**Task:** From the records below, set down exactly the lines starting with the line that contains "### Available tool" and going on through the line that contains "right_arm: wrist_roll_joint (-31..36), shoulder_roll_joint". Nothing else is wanted.

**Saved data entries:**
+===+
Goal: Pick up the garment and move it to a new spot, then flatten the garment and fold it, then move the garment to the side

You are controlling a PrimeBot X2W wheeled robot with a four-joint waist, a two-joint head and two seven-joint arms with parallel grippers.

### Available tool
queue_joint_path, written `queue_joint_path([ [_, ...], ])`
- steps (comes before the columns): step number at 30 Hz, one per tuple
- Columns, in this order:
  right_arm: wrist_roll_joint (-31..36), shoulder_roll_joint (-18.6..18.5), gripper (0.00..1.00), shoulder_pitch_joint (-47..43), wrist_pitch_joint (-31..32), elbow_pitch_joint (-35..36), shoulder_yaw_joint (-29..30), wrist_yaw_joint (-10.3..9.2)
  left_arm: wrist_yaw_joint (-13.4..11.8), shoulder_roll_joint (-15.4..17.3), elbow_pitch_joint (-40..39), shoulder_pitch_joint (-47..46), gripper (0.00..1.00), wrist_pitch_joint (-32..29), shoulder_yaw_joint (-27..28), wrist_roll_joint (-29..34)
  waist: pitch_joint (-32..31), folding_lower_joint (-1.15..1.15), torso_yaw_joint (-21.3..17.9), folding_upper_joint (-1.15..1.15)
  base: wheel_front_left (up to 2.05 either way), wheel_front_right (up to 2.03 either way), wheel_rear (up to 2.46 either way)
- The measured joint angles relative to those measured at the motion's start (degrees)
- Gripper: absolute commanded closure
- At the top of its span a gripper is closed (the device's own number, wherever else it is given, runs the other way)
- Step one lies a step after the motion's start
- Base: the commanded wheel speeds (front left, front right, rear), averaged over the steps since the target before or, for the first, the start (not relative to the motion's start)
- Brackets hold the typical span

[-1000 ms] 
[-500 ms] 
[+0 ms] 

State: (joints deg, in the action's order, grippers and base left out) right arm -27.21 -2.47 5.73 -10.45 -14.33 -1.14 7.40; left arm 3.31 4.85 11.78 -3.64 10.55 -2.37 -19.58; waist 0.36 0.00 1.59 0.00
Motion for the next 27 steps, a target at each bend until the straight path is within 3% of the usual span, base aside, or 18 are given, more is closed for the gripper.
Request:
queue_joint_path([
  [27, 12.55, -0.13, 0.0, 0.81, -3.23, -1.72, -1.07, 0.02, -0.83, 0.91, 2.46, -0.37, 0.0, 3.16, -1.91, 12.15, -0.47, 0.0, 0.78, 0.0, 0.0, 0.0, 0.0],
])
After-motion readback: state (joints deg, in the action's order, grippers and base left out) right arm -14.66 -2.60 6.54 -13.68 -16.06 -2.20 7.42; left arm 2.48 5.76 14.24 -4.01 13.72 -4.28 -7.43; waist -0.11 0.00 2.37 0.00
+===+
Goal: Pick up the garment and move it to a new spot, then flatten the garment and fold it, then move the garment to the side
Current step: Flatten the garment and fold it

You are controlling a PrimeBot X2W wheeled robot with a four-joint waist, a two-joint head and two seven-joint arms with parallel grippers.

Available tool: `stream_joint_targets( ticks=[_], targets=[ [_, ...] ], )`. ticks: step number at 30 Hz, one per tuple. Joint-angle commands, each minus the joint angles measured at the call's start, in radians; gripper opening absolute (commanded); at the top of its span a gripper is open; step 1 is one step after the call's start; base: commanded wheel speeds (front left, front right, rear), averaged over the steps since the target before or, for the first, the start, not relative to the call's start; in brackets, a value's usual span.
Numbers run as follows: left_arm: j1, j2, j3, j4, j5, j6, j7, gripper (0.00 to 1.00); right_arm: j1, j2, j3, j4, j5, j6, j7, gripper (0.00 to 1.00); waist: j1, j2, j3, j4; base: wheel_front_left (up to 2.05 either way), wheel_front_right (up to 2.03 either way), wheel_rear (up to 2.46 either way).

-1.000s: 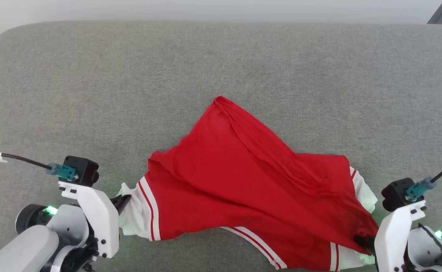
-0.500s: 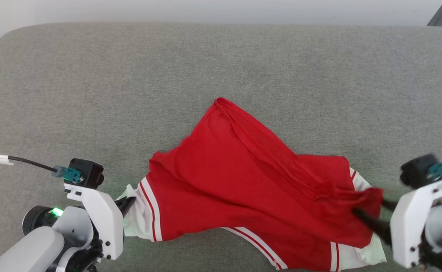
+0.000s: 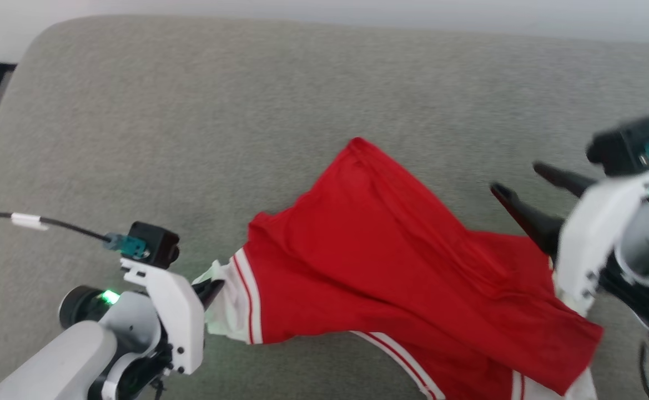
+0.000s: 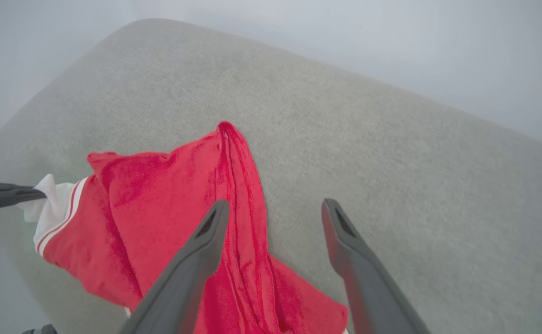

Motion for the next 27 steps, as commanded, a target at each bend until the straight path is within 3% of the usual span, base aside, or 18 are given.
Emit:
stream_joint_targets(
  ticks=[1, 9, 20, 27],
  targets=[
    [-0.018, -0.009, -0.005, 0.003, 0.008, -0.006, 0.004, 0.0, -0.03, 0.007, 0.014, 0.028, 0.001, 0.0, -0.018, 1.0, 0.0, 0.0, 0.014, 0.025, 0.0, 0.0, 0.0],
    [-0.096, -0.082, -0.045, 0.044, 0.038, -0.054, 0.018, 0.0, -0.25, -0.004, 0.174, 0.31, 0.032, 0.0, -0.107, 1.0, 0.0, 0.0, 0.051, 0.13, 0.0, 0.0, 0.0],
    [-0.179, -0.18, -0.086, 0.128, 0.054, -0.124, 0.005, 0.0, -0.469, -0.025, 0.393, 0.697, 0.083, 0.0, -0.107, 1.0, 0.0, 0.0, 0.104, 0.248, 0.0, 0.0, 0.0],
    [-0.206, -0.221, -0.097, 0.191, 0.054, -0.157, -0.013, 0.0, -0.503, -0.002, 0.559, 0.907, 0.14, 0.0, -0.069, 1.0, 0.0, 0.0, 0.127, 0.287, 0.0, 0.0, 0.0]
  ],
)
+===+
**Reply:**
### Available tool
queue_joint_path, written `queue_joint_path([ [_, ...], ])`
- steps (comes before the columns): step number at 30 Hz, one per tuple
- Columns, in this order:
  right_arm: wrist_roll_joint (-31..36), shoulder_roll_joint (-18.6..18.5), gripper (0.00..1.00), shoulder_pitch_joint (-47..43), wrist_pitch_joint (-31..32), elbow_pitch_joint (-35..36), shoulder_yaw_joint (-29..30), wrist_yaw_joint (-10.3..9.2)

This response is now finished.